Today I submitted an article to Seeking Alpha that I would like to share with you.
How to Play the Google Earnings Announcement With Options
Here’s the link – Google Option Strategy
There are lots of ways to make money with multiple calendar spreads. Finding an underlying stock which enjoys an implied volatility (IV) advantage is a good start. If the options that you are buying have a lower IV than the ones you are selling, you are buying relatively “cheap” options and selling relatively “expensive” options.
A temporary IV advantage often arises in the few weeks before an earnings announcement. It is especially true when the company has a record of exceeding or falling behind analysts’ estimates by a larger-than-average amount. Apple (AAPL) and Google (GOOG) are two companies that fit in that category.

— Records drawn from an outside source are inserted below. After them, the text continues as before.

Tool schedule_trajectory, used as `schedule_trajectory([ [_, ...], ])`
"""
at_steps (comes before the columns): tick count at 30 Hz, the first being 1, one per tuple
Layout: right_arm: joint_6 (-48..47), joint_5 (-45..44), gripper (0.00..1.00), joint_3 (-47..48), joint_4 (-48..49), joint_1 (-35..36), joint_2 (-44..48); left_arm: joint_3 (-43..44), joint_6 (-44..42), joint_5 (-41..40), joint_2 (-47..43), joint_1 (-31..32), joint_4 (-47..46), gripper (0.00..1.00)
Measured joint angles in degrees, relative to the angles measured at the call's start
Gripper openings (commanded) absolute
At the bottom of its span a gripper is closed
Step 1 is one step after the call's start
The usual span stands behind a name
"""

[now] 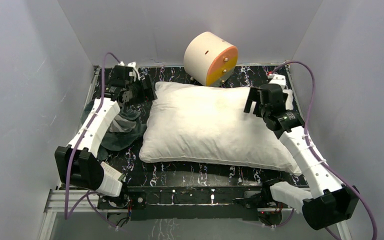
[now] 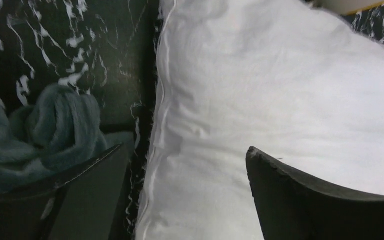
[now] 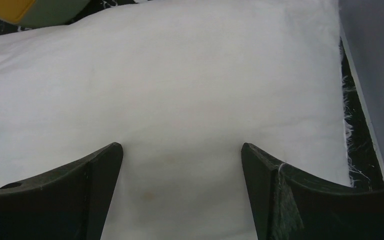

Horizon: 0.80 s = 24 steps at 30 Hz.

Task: Remove the pillowcase from the pillow
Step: Adjust the pillow at the center of the board.

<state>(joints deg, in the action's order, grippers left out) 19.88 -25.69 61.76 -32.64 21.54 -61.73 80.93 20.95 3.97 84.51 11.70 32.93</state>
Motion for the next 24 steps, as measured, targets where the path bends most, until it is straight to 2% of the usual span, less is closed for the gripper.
schedule_trajectory([
  [5,2.4,0.6,0.96,-1.1,-0.6,-7.6,0.0,-10.2,-0.2,4.7,-5.0,0.1,-0.9,0.98],
  [7,3.0,2.6,0.91,-2.7,0.0,-9.1,-0.1,-12.3,-0.6,7.5,-6.5,0.1,-1.5,0.98],
  [9,3.0,7.7,0.86,-4.7,1.8,-10.1,-0.5,-13.9,-0.8,11.4,-6.9,0.1,-3.2,0.96],
  [12,3.2,17.5,0.85,-7.5,5.6,-10.9,-2.7,-18.0,-0.8,16.8,-6.5,0.4,-5.7,0.94],
  [16,3.5,23.3,0.86,-8.8,11.3,-7.5,-7.0,-24.0,0.5,17.6,-7.5,0.5,-7.0,0.97],
  [20,2.8,23.3,0.87,-7.7,14.3,-1.4,-9.2,-26.3,1.4,12.5,-13.0,0.3,-4.5,0.98],
  [24,4.2,20.0,0.88,-5.0,12.9,1.7,-10.9,-25.9,1.3,8.6,-16.1,0.2,-2.9,0.98],
])
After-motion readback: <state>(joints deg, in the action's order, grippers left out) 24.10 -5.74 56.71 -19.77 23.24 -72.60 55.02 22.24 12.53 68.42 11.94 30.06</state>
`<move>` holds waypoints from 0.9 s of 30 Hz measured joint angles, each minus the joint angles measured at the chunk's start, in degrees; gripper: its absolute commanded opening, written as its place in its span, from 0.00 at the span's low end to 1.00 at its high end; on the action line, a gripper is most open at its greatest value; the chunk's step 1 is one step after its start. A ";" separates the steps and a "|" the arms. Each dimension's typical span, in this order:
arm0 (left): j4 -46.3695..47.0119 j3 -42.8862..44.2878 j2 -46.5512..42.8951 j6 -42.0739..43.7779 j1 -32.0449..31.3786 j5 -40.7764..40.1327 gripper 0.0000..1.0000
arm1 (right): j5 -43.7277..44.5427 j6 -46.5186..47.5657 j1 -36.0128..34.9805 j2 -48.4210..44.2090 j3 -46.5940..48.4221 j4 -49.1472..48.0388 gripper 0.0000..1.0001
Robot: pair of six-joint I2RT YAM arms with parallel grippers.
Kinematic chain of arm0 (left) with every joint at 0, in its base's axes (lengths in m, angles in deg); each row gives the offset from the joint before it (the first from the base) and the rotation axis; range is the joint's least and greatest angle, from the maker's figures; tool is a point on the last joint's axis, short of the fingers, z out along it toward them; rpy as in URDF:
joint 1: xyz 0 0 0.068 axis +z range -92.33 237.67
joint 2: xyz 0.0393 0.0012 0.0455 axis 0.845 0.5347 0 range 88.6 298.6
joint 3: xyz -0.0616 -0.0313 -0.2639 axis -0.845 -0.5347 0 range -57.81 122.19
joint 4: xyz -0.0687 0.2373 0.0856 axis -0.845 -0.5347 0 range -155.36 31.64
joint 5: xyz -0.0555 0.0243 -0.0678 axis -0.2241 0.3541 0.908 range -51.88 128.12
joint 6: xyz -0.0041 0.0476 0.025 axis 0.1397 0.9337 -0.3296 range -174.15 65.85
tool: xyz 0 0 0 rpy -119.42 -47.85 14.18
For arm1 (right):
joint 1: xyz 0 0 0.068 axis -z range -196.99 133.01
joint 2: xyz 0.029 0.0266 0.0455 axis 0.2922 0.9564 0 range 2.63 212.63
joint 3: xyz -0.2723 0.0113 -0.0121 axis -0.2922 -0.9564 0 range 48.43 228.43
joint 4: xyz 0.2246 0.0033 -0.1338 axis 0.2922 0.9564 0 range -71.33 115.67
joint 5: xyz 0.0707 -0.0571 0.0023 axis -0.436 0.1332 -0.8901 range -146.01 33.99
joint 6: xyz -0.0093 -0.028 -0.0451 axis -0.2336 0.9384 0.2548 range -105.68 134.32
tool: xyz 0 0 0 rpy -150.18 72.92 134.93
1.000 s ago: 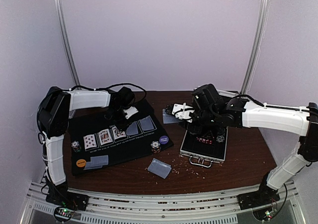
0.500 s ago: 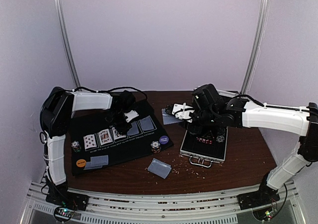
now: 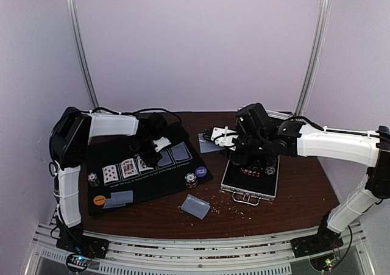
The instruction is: Distribute texas hold em gaming equipment
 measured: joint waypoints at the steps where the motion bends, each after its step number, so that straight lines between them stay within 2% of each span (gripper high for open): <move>1: -0.02 -0.15 0.00 0.04 0.00 -0.24 0.26 | 0.00 -0.02 0.00 0.02 0.00 0.02 0.41; 14: -0.50 -0.37 -3.80 0.24 0.00 -0.98 0.30 | -0.48 -5.55 -3.21 -2.45 -2.43 1.55 0.41; 20: -0.07 -0.35 -9.90 0.17 0.00 2.01 0.32 | -0.90 -10.82 -7.30 -2.86 -5.53 2.64 0.41; 27: 3.28 -2.86 -16.79 -1.14 0.00 9.62 0.39 | -1.46 -16.81 -11.43 -3.69 -9.55 2.23 0.40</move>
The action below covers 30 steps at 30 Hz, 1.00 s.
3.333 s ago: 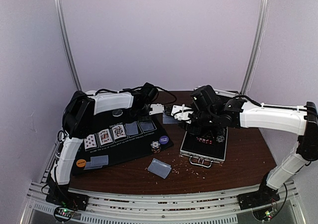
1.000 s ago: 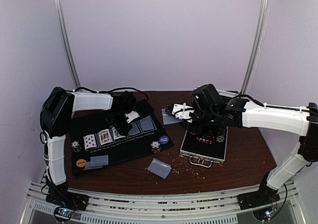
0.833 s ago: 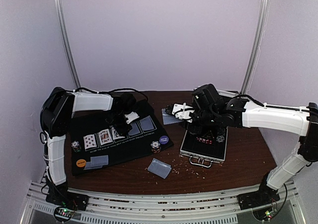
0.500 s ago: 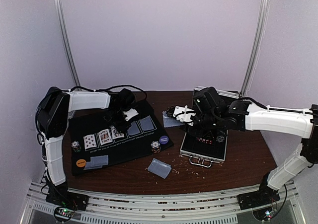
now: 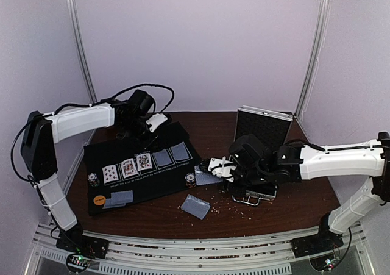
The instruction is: Distribute texas hold em gaming equipment
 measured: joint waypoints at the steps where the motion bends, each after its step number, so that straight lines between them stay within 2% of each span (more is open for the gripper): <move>1: 1.09 -1.25 -1.27 -0.46 0.00 1.42 0.40 | -0.11 -0.76 -0.39 -0.13 -0.81 -0.35 0.40; 4: 4.24 -5.40 -5.66 -2.40 0.02 6.75 0.48 | -0.52 -2.36 -1.20 -0.24 -2.71 -0.94 0.40; 7: 9.90 -10.86 -10.16 -5.22 0.00 15.21 0.64 | -0.81 -3.26 -1.51 -0.24 -3.72 -1.79 0.40; 9: 18.40 -18.64 -14.75 -8.98 -0.09 23.82 0.72 | -0.79 -3.63 -1.57 -0.24 -3.98 -3.08 0.40; 11: 28.30 -27.98 -19.78 -14.38 -0.59 31.76 0.75 | -0.79 -3.69 -1.60 -0.22 -4.00 -4.79 0.40; 15: 45.75 -40.48 -25.44 -24.94 -3.23 40.50 0.81 | -0.79 -3.32 -1.62 -0.04 -3.93 -7.43 0.40; 18: 58.21 -45.66 -27.32 -31.61 -5.62 42.97 0.86 | -0.79 -2.40 -1.73 0.76 -3.26 -8.41 0.40; 22: 71.63 -49.81 -28.44 -38.56 -7.63 43.36 0.85 | -0.98 -0.98 -1.86 2.58 -1.11 -9.38 0.40; 26: 76.56 -49.64 -26.84 -41.51 -8.00 42.25 0.79 | -1.18 -0.04 -1.86 3.82 0.74 -10.21 0.40; 30: 77.85 -48.57 -23.21 -43.08 -8.41 41.40 0.77 | -1.44 1.07 -1.88 4.70 2.12 -10.60 0.40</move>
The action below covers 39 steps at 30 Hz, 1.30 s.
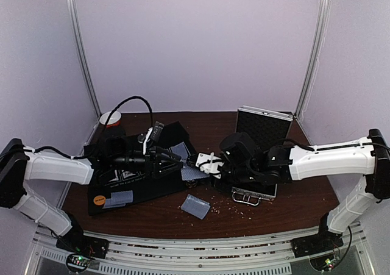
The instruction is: Distribute texas hold em gaming equipment
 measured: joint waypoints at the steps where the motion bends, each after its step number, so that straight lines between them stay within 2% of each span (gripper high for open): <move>1: 0.17 0.15 0.68 -0.24 -0.04 -0.15 0.77 | -0.02 0.26 0.00 0.11 0.22 -0.04 0.40; 6: 0.22 1.95 3.17 -1.22 -0.15 -0.28 0.73 | -0.13 1.79 -0.35 1.05 1.53 -0.31 0.40; 11: -0.39 4.46 5.53 -1.46 -0.63 -0.11 0.63 | -0.11 3.50 -0.90 2.27 2.73 -0.46 0.40; 21: -6.34 7.28 6.54 1.79 -1.36 2.01 0.51 | 0.39 8.20 -0.98 4.09 5.35 0.24 0.40; 24: -8.46 8.24 6.88 3.10 -1.77 2.47 0.41 | 0.39 9.44 -1.09 5.05 6.43 0.39 0.40; 31: -12.46 9.53 7.65 6.73 -2.45 3.82 0.04 | 0.20 10.93 -1.22 5.95 7.17 0.85 0.40; 32: -12.74 9.53 7.65 7.45 -2.43 3.89 0.00 | 0.00 10.91 -1.22 5.95 7.19 0.90 0.40; 33: -12.98 9.53 7.65 7.82 -2.38 3.93 0.00 | -0.15 10.82 -1.22 5.95 7.23 0.98 0.41; 34: -13.14 9.53 7.63 8.70 -2.38 3.96 0.00 | -0.24 10.58 -1.22 5.95 7.26 1.01 0.42; 36: -13.25 9.49 7.54 9.35 -2.38 3.98 0.00 | -0.33 10.32 -1.22 5.95 7.28 1.01 0.52; 39: -13.75 9.40 6.80 9.31 -2.38 4.02 0.00 | -0.22 10.64 -1.33 5.95 7.28 0.66 0.72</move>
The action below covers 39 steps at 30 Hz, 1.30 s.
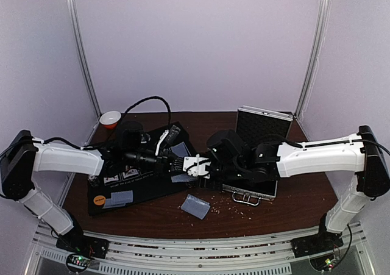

Google is slated to announce earnings just prior to the expiration of the October (monthly) options. Since a big move in the stock has historically often followed Google’s earnings announcement, the October options have soared in value (over double what they would be if an earnings announcement were not coming along). This causes a significant IV advantage to buying calendar spreads at this time.
While having an IV Advantage stacks the deck in your favor, it should not be used as a sole determinate in choosing an underlying instrument to trade options on. It is possible to make good returns with the 10K Strategy when you don’t enjoy an IV Advantage, but it is extremely helpful whenever option prices make it possible.